* _Directions for this task_
Check every line of the data and copy the ones where "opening" appears.

* _Data for this task_
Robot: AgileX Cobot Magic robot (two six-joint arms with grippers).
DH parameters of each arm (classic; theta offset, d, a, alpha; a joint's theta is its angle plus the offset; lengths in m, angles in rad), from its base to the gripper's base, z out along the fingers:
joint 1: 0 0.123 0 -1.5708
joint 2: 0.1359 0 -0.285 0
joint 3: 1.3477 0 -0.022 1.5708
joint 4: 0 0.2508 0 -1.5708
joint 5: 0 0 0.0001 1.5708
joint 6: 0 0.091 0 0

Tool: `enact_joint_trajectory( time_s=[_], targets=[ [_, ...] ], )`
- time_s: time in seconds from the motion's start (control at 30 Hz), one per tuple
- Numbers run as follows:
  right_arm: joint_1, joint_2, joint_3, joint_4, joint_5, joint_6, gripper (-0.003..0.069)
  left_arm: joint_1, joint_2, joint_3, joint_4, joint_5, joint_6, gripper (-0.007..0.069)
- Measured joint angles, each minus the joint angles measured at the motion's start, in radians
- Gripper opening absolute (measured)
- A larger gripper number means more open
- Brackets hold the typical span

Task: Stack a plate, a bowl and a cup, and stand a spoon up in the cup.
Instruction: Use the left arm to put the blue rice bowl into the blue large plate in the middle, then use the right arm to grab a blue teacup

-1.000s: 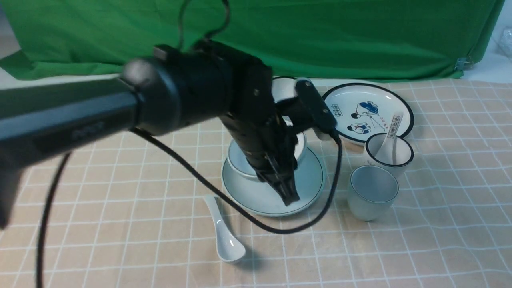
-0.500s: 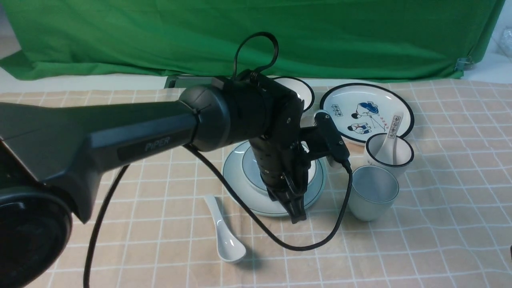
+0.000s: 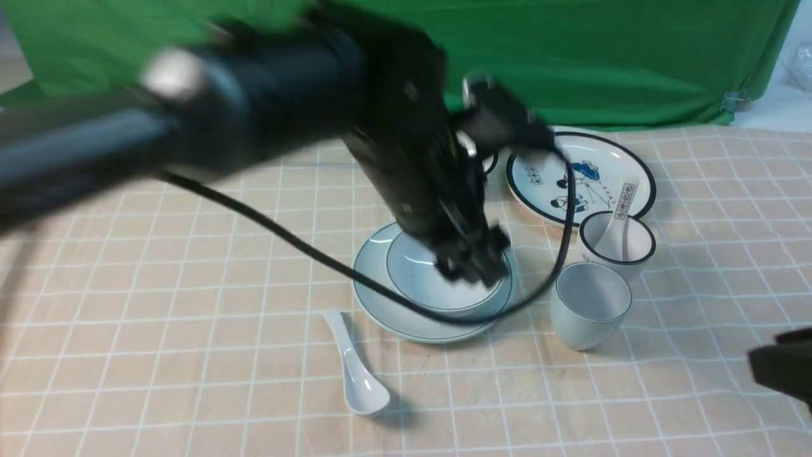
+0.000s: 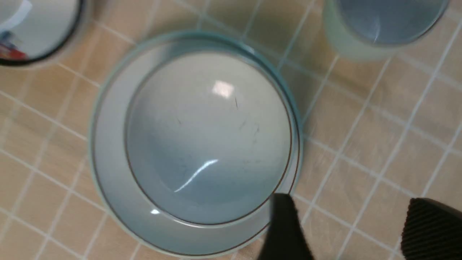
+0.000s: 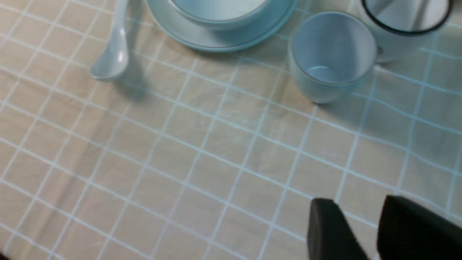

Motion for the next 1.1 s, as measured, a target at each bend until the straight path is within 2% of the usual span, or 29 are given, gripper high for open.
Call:
enact_joint_trajectory(
  time_s=[0.03,0.07,0.1,0.2,0.3,0.4,0.5,0.6,0.7,0.83,0.87,0.9,0.97,1.1],
  targets=[
    [0.03,0.053,-0.032,0.002,-0.001,-0.008,0.024,0.0,-0.067,0.027,-0.005,-0.03,-0.005,0.0269],
    [0.035,0.062,-0.037,0.002,-0.001,-0.009,0.024,0.0,-0.08,0.027,-0.005,-0.035,-0.007,0.0252],
    [0.081,0.144,-0.077,0.001,-0.001,-0.012,0.0239,0.0,-0.19,0.08,-0.014,-0.071,-0.018,0.0123],
    [0.153,0.293,-0.152,-0.024,-0.002,-0.005,0.0266,0.0,-0.371,0.204,-0.033,-0.143,-0.03,0.0029],
    [0.208,0.421,-0.221,-0.072,-0.003,0.016,0.0318,0.0,-0.53,0.352,-0.043,-0.225,-0.042,0.0006],
    [0.231,0.614,-0.321,-0.173,-0.009,0.079,0.0406,0.0,-0.747,0.58,-0.05,-0.372,-0.069,0.0001],
    [0.231,0.751,-0.4,-0.277,-0.013,0.137,0.0423,0.0,-0.921,0.761,-0.05,-0.494,-0.087,0.0001],
    [0.23,0.827,-0.447,-0.312,-0.013,0.158,0.0416,0.0,-1.018,0.856,-0.053,-0.554,-0.097,0.0001],
    [0.222,0.95,-0.499,-0.329,0.001,0.183,0.0358,0.0,-1.151,0.967,-0.057,-0.595,-0.106,0.0001],
    [0.222,0.998,-0.501,-0.332,0.008,0.192,0.0245,0.0,-1.193,0.985,-0.058,-0.591,-0.126,0.0001],
    [0.222,1.0,-0.501,-0.332,0.008,0.192,0.0235,0.0,-1.194,0.985,-0.058,-0.59,-0.127,0.0001],
    [0.222,1.002,-0.504,-0.332,0.016,0.192,0.015,0.0,-1.198,0.985,-0.058,-0.59,-0.133,0.0001],
    [0.223,0.999,-0.515,-0.332,0.034,0.192,0.0095,0.0,-1.198,0.985,-0.058,-0.59,-0.135,0.0001],
    [0.254,0.959,-0.591,-0.325,0.109,0.195,0.0087,0.0,-1.198,0.985,-0.057,-0.59,-0.142,0.0001]
  ],
)
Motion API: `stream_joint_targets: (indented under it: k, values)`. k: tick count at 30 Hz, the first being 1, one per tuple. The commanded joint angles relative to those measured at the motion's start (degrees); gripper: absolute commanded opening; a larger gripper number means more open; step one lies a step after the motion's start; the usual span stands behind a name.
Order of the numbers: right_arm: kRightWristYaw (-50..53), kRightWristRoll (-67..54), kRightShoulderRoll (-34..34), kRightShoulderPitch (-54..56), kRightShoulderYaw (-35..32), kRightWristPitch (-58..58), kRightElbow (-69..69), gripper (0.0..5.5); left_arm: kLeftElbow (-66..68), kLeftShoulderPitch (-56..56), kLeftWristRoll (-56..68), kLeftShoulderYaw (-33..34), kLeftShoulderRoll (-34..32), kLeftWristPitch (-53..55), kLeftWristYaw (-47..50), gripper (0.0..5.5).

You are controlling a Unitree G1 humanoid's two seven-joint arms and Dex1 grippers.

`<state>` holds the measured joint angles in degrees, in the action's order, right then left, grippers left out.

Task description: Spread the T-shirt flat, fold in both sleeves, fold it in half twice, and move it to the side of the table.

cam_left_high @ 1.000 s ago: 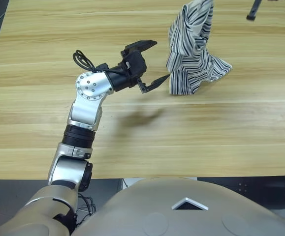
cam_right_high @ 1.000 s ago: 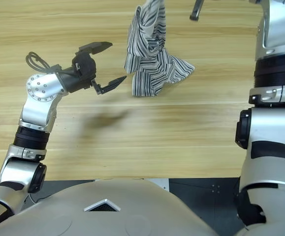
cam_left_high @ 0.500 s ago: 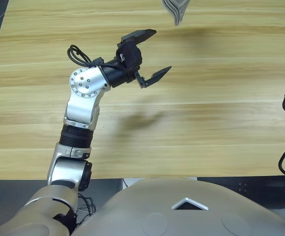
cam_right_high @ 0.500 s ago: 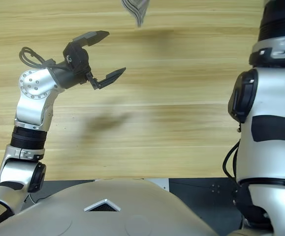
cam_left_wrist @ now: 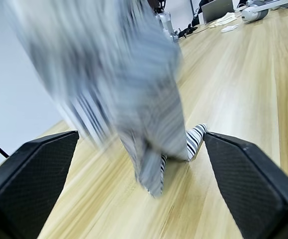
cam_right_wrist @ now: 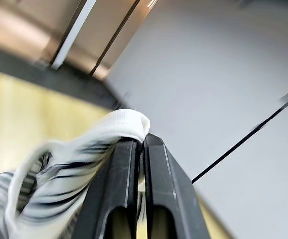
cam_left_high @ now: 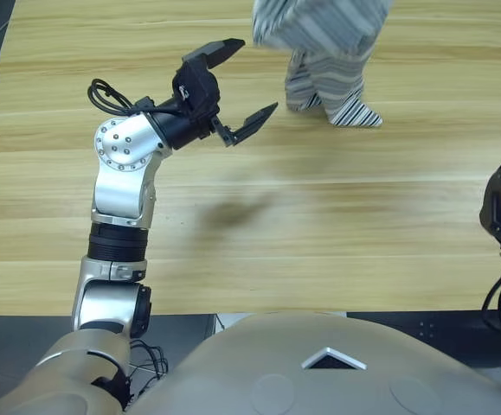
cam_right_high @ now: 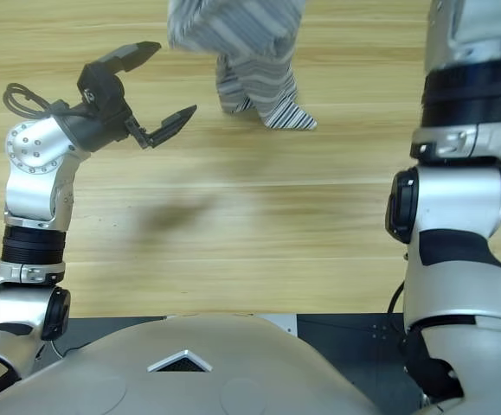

* _Task answer_
- Gripper opening absolute (measured)
Motion API: `stream_joint_targets: (indented under it: k, values)`. k: tick count at 30 Hz, the first being 1, one per tuple. The commanded joint angles relative to those measured at the motion's start (degrees); gripper: absolute commanded opening; a larger gripper number means more open; step one lies a step after the motion's start; the usual span stands behind a name.

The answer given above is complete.